The LLM-as-a-judge prompt instructs the model to evaluate responses using five additive criteria: relevance, coverage, usefulness, clarity, and expertise. Each criterion adds one point, for a maximum score of five. After producing M1, the system enters an iterative training loop, running three times total to produce M2 and M3.

For each new prompt, the current model Mt generates k=4 candidate responses. The same model acts as judge, scoring all four. The highest-scoring response becomes the “chosen” example and the lowest-scoring becomes “rejected,” forming a preference pair for DPO training.

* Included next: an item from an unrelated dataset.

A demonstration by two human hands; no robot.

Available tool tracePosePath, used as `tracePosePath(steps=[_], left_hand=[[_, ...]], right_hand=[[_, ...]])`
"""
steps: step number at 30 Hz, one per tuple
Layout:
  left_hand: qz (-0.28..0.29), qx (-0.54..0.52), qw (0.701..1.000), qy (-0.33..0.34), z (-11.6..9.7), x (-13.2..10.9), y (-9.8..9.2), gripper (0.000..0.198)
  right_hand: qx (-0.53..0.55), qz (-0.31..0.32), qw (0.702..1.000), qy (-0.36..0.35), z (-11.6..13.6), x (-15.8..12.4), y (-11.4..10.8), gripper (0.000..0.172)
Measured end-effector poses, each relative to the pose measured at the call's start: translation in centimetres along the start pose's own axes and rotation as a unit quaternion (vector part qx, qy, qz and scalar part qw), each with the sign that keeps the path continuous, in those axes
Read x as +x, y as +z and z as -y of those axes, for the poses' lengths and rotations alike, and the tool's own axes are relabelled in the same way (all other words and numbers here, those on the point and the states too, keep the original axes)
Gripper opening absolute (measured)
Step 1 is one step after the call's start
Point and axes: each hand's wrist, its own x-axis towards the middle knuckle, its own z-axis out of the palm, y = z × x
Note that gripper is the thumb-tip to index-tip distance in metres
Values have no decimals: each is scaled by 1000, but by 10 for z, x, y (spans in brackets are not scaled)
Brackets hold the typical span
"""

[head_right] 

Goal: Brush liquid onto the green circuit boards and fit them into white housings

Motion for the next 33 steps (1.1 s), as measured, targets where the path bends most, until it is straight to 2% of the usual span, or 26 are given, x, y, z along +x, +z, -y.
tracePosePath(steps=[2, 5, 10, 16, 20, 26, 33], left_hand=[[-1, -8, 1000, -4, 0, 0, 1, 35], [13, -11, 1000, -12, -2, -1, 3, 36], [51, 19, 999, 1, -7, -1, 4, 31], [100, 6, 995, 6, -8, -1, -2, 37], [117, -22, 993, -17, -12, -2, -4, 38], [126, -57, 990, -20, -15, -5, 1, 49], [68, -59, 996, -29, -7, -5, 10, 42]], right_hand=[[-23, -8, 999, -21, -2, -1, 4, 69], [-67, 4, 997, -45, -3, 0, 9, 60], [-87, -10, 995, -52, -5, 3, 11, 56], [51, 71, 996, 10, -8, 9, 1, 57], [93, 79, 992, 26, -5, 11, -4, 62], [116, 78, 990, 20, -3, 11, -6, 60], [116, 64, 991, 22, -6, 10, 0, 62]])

3.4 Results and Limitations

The self-rewarding approach delivers strong gains on instruction-following benchmarks. When evaluated on an internal test set of 256 diverse prompts, the model shows continuous improvement across iterations M₁, M₂, and M₃. M₃ achieves a 62.5% win rate against the SFT baseline in GPT-4 evaluation, and 66.0% in human evaluation.

GPT-4 evaluation results
Fig 78. GPT-4 evaluation — M₁ barely beats the SFT baseline (30.5% wins), M₂ improves substantially (49.2%), and M₃ wins 62.5% of comparisons. Each iteration of self-rewarding yields measurable gains.

On AlpacaEval 2.0, M₃ reaches a 20.44% win rate, closing the gap with GPT-4’s 22.07% — bootstrapped from a 70B base without relying on distilled proprietary outputs.

MT-Bench reveals a more nuanced picture. Gains are noticeably larger for writing, humanities, and roleplay tasks. The improvement curve flattens for mathematics and reasoning tasks — pointing to a fundamental limitation: LLM-as-judge evaluation struggles with reasoning domains. The model’s reward model capabilities also improve through iteration: pairwise accuracy climbs from 65.1% at baseline to 81.7% at M₃.

Yet the core limitation remains: reasoning tasks need more than LLM-as-judge feedback. To address this, the team turned to verifiable rewards — using ground-truth answers from math datasets to score chain-of-thought outputs. This approach, formalized as iterative reasoning preference optimization, showed gains of nearly 10% on GSM8K across four iterations.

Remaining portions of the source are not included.